◆ **Task statement**
Reproduce, without any change, the span of lines from the opening of the records below to the line containing "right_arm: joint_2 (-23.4", inclusive.

◆ **Information**

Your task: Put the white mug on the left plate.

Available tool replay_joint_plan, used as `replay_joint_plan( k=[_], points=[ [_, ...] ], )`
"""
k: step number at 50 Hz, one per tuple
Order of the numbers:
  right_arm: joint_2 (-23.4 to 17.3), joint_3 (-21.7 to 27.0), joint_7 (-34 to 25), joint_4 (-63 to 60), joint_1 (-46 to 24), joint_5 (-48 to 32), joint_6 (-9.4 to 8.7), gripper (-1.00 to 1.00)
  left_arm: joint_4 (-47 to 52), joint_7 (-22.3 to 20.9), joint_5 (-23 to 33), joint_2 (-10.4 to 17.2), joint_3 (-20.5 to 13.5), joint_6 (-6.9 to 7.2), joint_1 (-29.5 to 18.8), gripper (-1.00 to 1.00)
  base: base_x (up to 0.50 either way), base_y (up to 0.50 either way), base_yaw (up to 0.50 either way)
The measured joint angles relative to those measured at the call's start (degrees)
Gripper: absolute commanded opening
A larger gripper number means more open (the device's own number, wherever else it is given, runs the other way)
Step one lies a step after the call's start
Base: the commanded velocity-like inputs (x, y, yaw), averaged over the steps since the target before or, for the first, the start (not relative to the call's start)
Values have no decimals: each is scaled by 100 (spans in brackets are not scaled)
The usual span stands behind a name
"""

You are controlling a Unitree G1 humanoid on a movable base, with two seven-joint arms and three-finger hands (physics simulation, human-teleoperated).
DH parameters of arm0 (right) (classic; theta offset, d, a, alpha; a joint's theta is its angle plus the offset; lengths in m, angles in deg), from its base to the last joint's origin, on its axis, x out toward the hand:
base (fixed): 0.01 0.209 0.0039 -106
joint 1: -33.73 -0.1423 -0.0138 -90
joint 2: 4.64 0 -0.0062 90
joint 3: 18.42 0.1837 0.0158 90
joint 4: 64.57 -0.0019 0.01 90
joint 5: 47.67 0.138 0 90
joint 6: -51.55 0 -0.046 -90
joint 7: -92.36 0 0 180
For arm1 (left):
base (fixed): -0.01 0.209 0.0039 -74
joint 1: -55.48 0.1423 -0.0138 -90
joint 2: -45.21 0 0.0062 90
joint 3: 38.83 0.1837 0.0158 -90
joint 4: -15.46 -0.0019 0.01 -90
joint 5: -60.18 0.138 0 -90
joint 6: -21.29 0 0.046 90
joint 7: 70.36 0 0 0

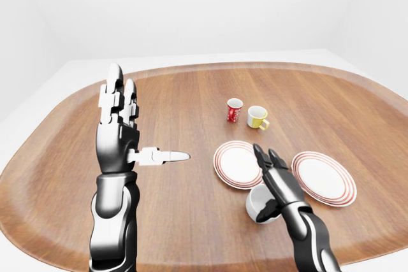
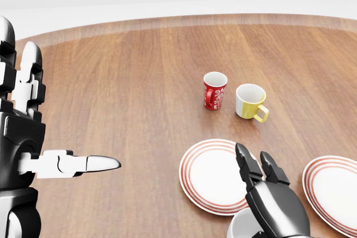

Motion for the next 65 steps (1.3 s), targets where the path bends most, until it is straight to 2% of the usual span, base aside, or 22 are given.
replay_joint_plan(
  k=[30, 56, 65],
  points=[
    [-35, -272, 235, -5, 358, -165, 0, 100, -41, 3, -5, 3, -4, 0, -8, 100, 0, 0, 0],
    [-96, -333, 615, 485, 303, -147, 0, 100, -70, -4, -14, 6, -17, 0, 3, 100, 0, 0, 0],
    [-126, -349, 440, 519, 281, -202, 0, 100, -71, -2, -14, 7, -17, 0, -2, 100, 0, 0, 0]
  ],
)
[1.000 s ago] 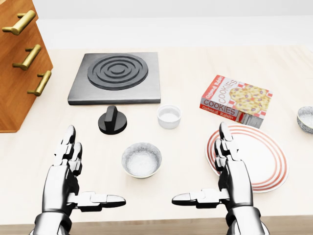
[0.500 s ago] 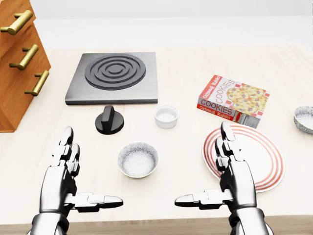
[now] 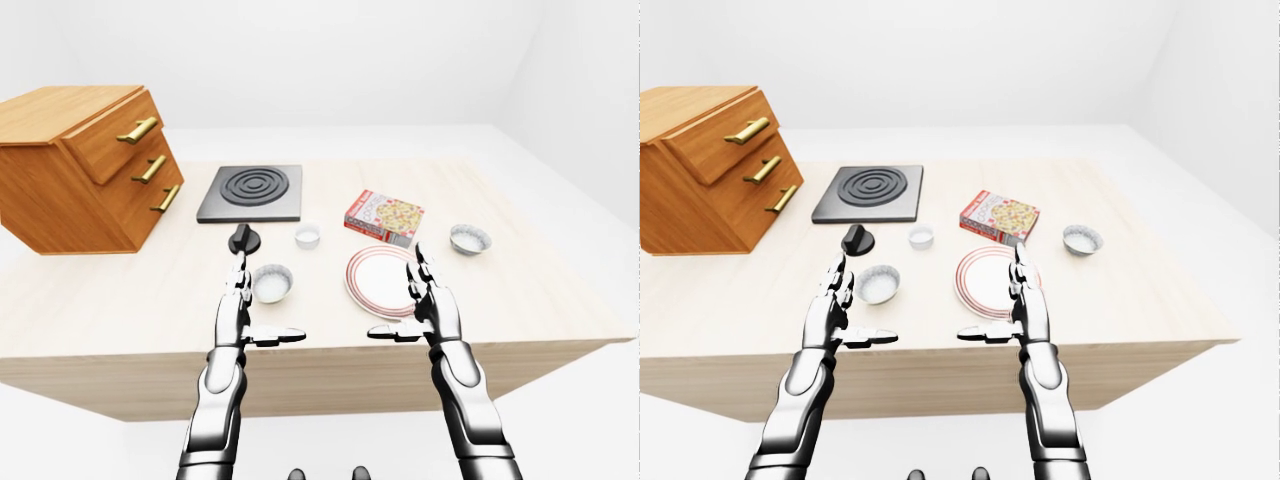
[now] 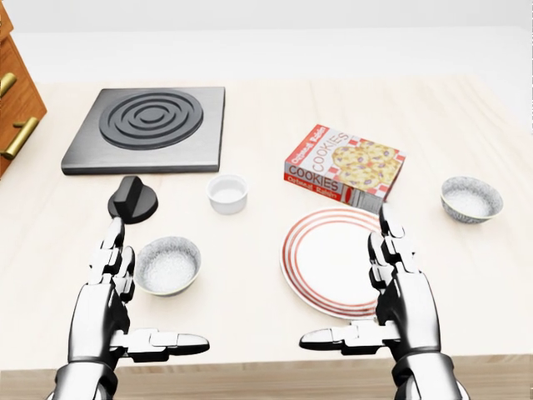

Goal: Pick the akita bowl next to the plate and place it on the plate.

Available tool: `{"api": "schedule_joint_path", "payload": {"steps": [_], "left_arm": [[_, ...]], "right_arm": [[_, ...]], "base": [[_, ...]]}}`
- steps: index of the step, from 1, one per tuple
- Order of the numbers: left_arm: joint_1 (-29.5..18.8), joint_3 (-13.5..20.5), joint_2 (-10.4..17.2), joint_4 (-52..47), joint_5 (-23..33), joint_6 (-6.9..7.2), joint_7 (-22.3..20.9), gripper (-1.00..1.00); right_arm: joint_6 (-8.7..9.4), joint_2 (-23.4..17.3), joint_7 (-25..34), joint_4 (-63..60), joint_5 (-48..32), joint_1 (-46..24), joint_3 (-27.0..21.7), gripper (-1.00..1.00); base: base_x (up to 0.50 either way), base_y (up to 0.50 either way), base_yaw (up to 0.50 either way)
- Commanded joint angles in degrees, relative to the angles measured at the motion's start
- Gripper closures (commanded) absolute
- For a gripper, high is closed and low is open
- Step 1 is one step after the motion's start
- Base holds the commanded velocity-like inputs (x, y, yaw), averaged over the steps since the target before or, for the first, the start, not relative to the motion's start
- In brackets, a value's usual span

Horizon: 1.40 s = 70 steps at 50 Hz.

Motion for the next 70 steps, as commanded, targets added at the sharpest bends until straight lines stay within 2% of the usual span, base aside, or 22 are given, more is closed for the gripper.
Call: {"api": "schedule_joint_path", "payload": {"steps": [1,5,9,20,21,26,28,30,36,37,39,43,44,47,49,54,59,64,66,67,69,70], "left_arm": [[-0.1,0.0,0.0,0.3,0.2,-0.08,0.1,-1.0],[0.1,-0.1,-0.1,-0.6,0.2,0.71,0.3,-1.0],[-0.1,0.1,0.0,0.5,0.2,-0.25,0.2,-1.0],[-0.1,0.1,0.1,0.2,0.1,0.02,0.0,-1.0],[-0.1,0.1,0.1,0.8,0.1,-0.48,0.0,-1.0],[0.3,-0.2,-0.1,-1.4,0.1,1.19,-0.1,-1.0],[0.1,0.0,0.0,0.0,0.1,0.03,-0.2,-1.0],[0.3,-0.2,0.0,-0.7,0.2,0.61,-0.2,-1.0],[0.2,-0.1,0.0,-0.1,0.1,0.13,-0.4,-1.0],[0.2,-0.1,0.0,0.1,0.1,-0.02,-0.4,-1.0],[0.3,-0.2,0.0,-0.8,0.1,0.74,-0.3,-1.0],[-0.1,0.0,0.1,1.4,0.1,-0.97,-0.5,-1.0],[0.2,-0.2,0.0,0.1,0.2,0.12,-0.4,-1.0],[0.2,-0.2,0.0,0.1,0.2,0.1,-0.5,-1.0],[0.0,-0.1,0.0,0.9,0.2,-0.57,-0.5,-1.0],[0.3,-0.3,-0.1,-0.6,0.3,0.7,-0.3,-1.0],[0.1,-0.1,0.0,0.8,0.2,-0.5,-0.4,-1.0],[0.3,-0.3,-0.1,-0.3,0.4,0.37,-0.3,-1.0],[0.2,-0.2,0.0,0.5,0.3,-0.28,-0.4,-1.0],[0.3,-0.3,-0.1,-0.5,0.4,0.6,-0.3,-1.0],[0.3,-0.3,-0.1,-0.3,0.4,0.47,-0.3,-1.0],[0.1,-0.2,0.0,0.5,0.3,-0.27,-0.4,-1.0]], "right_arm": [[1.23,0.0,0.0,-1.2,0.8,0.1,0.0,-1.0],[1.28,0.0,0.0,-1.3,0.8,0.2,0.0,-1.0],[0.63,0.0,0.2,-0.3,1.1,0.1,-0.2,-1.0],[0.56,0.0,0.3,-0.3,1.0,0.1,0.0,-1.0],[0.92,0.0,0.2,-0.7,0.9,0.1,0.1,-1.0],[1.28,0.0,0.2,-1.1,0.8,0.2,0.1,-1.0],[1.25,0.0,0.2,-1.2,0.8,0.3,0.2,-1.0],[1.32,0.1,0.2,-1.3,0.7,0.3,0.2,-1.0],[0.58,0.0,0.4,-0.5,0.7,0.2,0.1,-1.0],[1.08,0.0,0.3,-0.9,0.7,0.2,0.1,-1.0],[0.71,0.0,0.4,-0.6,0.7,0.2,0.1,-1.0],[0.71,0.0,0.3,-0.6,0.7,0.2,0.1,-1.0],[0.48,0.0,0.4,-0.4,0.6,0.2,0.1,-1.0],[2.11,-0.2,-0.6,0.0,-0.4,-0.3,0.1,-1.0],[1.21,-0.1,-1.0,0.5,-2.0,-0.4,0.6,-1.0],[0.86,-0.1,0.3,0.1,-3.8,0.2,2.0,-1.0],[-0.28,-0.1,1.1,-0.5,-4.0,0.6,1.7,-1.0],[-0.92,0.0,1.3,-1.0,-4.2,0.9,1.7,-1.0],[-0.95,0.0,1.5,-1.0,-4.0,1.0,1.7,-1.0],[-1.29,0.0,1.6,-0.6,-4.0,0.9,1.7,-1.0],[-1.28,0.0,1.7,-0.7,-4.0,1.0,1.7,-1.0],[-1.38,0.1,1.8,-0.7,-3.8,1.0,1.7,-1.0]], "base": [[-0.07,-0.35,0.0],[-0.06,-0.35,0.0],[-0.06,-0.34,0.0],[-0.07,-0.34,0.0],[-0.07,-0.34,0.0],[-0.06,-0.34,0.0],[-0.06,-0.35,0.0],[-0.06,-0.34,0.0],[-0.07,-0.34,0.0],[-0.07,-0.33,0.0],[-0.07,-0.33,0.0],[-0.07,-0.32,0.0],[-0.06,-0.31,0.0],[-0.04,-0.19,0.0],[0.0,0.0,0.0],[0.0,0.0,0.0],[0.0,0.0,0.0],[0.06,0.0,0.0],[0.2,0.0,0.0],[0.21,0.0,0.0],[0.21,0.0,0.0],[0.21,0.0,0.0]]}}
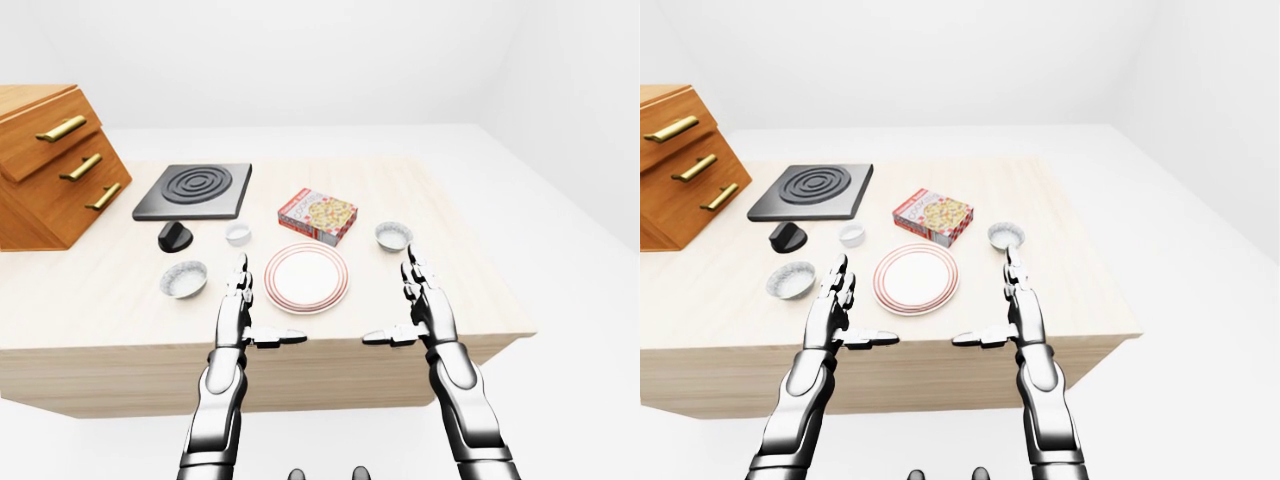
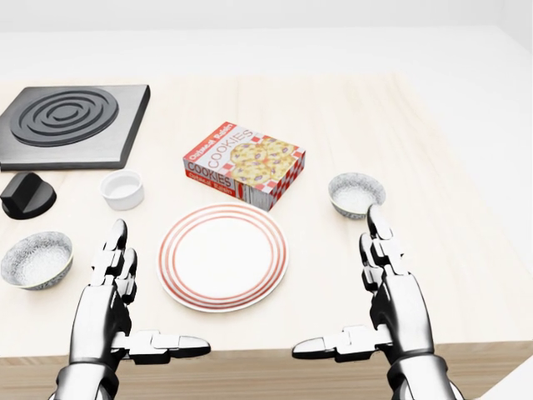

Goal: Pick the akita bowl next to the plate and place it on the plate.

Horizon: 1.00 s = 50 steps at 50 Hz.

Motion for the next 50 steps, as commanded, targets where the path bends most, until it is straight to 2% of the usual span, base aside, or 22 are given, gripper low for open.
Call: {"api": "schedule_joint_path", "payload": {"steps": [1,3,5,8,10,12,14,20,22,24,27,29,32,33,39,41,44,45,46,47,48,50], "left_arm": [[-0.2,0.1,0.1,0.6,0.0,-0.48,0.0,-1.0],[-0.3,0.1,0.1,1.1,0.0,-0.85,-0.1,-1.0],[-0.1,0.0,0.0,0.1,0.1,-0.07,0.0,-1.0],[-0.2,0.0,0.0,0.2,0.1,-0.12,0.0,-1.0],[-0.1,0.0,0.0,0.1,0.1,-0.02,0.0,-1.0],[-0.3,0.1,0.1,1.2,0.0,-0.95,-0.1,-1.0],[-0.2,0.1,0.1,0.5,0.1,-0.4,0.0,-1.0],[-0.2,0.1,0.1,0.6,0.1,-0.52,0.0,-1.0],[0.3,-0.2,-0.1,-1.2,0.2,0.91,0.1,-1.0],[-0.1,0.0,0.0,0.9,0.1,-0.84,0.0,-1.0],[0.1,-0.1,0.0,-0.5,0.2,0.35,0.1,-1.0],[0.0,0.0,0.0,0.4,0.1,-0.39,0.0,-1.0],[0.1,-0.1,0.0,-0.4,0.2,0.27,0.1,-1.0],[-0.1,0.0,0.0,0.6,0.1,-0.54,0.0,-1.0],[-0.4,0.1,0.1,1.5,0.1,-1.2,0.0,-1.0],[-0.2,0.0,0.1,0.4,0.1,-0.25,0.0,-1.0],[-0.3,0.1,0.1,0.8,0.1,-0.51,0.0,-1.0],[-0.2,0.1,0.1,0.3,0.1,-0.09,0.0,-1.0],[0.1,-0.2,0.0,-1.3,0.3,1.16,0.2,-1.0],[0.2,-0.2,-0.1,-1.6,0.3,1.37,0.2,-1.0],[0.0,-0.1,0.0,-0.7,0.2,0.63,0.1,-1.0],[0.1,-0.1,0.0,-0.6,0.2,0.46,0.0,-1.0]], "right_arm": [[-1.14,0.1,0.7,0.1,-0.3,0.2,0.1,-1.0],[-1.39,0.1,0.8,0.2,-0.3,0.2,0.1,-1.0],[-1.36,0.1,0.8,0.2,-0.1,0.2,0.1,-1.0],[-1.24,0.1,0.9,-0.1,0.1,0.3,0.0,-1.0],[-1.92,0.1,1.1,0.3,0.1,0.3,0.0,-1.0],[-1.76,0.1,1.0,0.3,0.3,0.3,0.0,-1.0],[-1.31,0.1,1.0,-0.2,0.2,0.4,0.1,-1.0],[-0.99,0.1,1.0,-0.7,0.2,0.5,0.1,-1.0],[-0.85,0.1,0.9,-0.8,0.1,0.6,0.1,-1.0],[-0.85,0.1,0.9,-0.7,0.1,0.5,0.1,-1.0],[-0.69,0.1,0.9,-0.7,0.1,0.5,0.1,-1.0],[-1.59,0.1,0.9,0.3,0.0,0.3,0.0,-1.0],[-1.52,0.1,0.8,0.5,-0.1,0.2,0.0,-1.0],[-1.45,0.1,0.8,0.5,-0.1,0.2,0.0,-1.0],[-1.07,0.1,0.8,0.0,-0.2,0.2,0.2,-1.0],[-1.07,0.1,0.8,0.2,-0.2,0.1,0.1,-1.0],[-0.64,0.1,0.8,-0.4,-0.2,0.2,0.2,-1.0],[-0.67,0.1,0.8,-0.4,-0.2,0.2,0.2,-1.0],[-0.95,0.1,0.8,-0.1,-0.2,0.2,0.2,-1.0],[-1.02,0.1,0.8,0.0,-0.2,0.2,0.1,-1.0],[-1.11,0.1,0.8,0.1,-0.2,0.1,0.1,-1.0],[-0.88,0.1,0.8,-0.2,-0.2,0.2,0.1,-1.0]], "base": [[0.21,0.0,0.0],[0.21,0.0,0.0],[0.21,0.0,0.0],[0.21,0.0,0.0],[0.21,0.0,0.0],[0.21,-0.01,0.0],[0.21,-0.01,0.0],[0.21,-0.01,0.0],[0.21,-0.01,0.0],[0.22,-0.01,0.0],[0.22,-0.01,0.0],[0.21,-0.01,0.0],[0.22,-0.01,0.0],[0.21,0.0,0.0],[0.19,0.0,0.0],[0.17,0.0,0.0],[0.17,0.0,0.0],[0.17,0.0,0.0],[0.17,0.0,0.0],[0.17,0.0,0.0],[0.16,0.0,0.0],[0.16,0.0,0.0]]}}
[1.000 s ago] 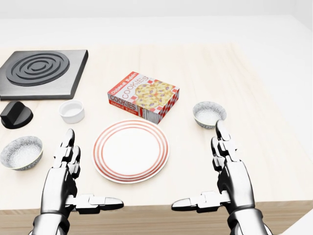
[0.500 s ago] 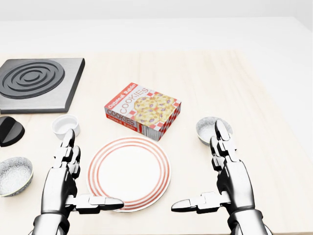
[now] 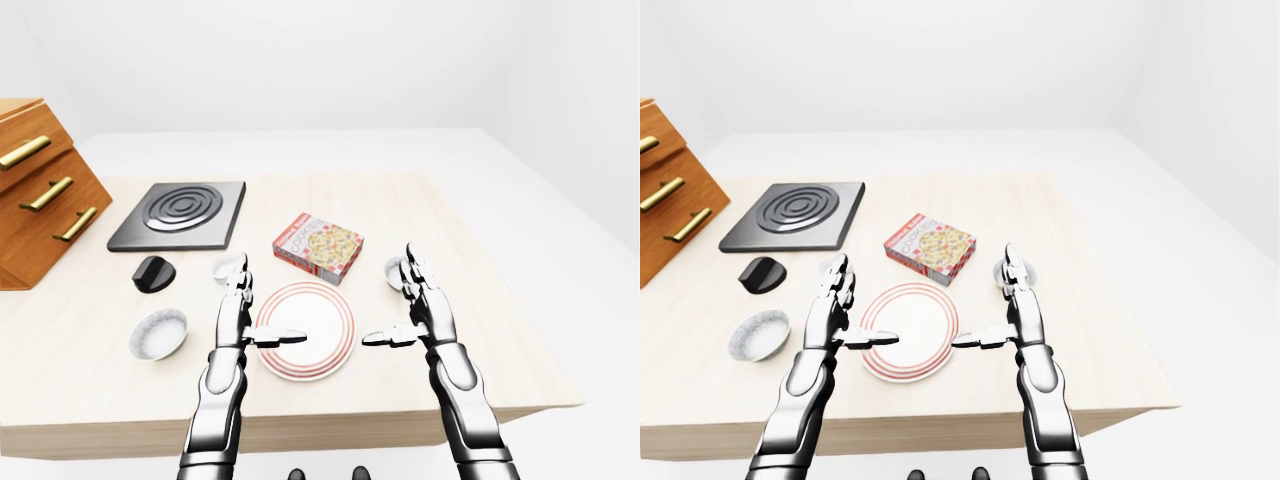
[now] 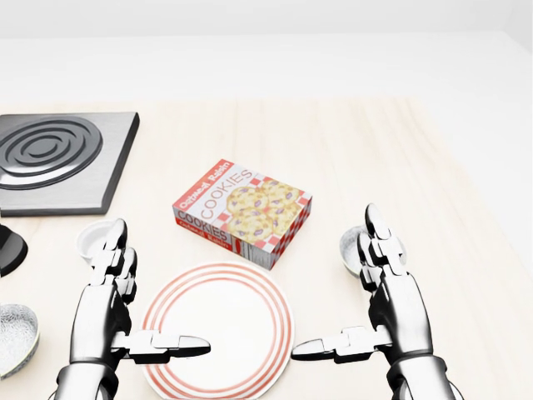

◆ **Result of the task**
Your task: Put the white mug on the left plate.

Available tool replay_joint_plan, used as `replay_joint_plan( k=[_], points=[ [_, ...] ], )`
"""
k: step number at 50 Hz, one per tuple
Order of the numbers:
  right_arm: joint_2 (-23.4 to 17.3), joint_3 (-21.7 to 27.0), joint_7 (-34 to 25), joint_4 (-63 to 60), joint_1 (-46 to 24), joint_5 (-48 to 32), joint_6 (-9.4 to 8.7), gripper (-1.00 to 1.00)

No more work is left in this exercise.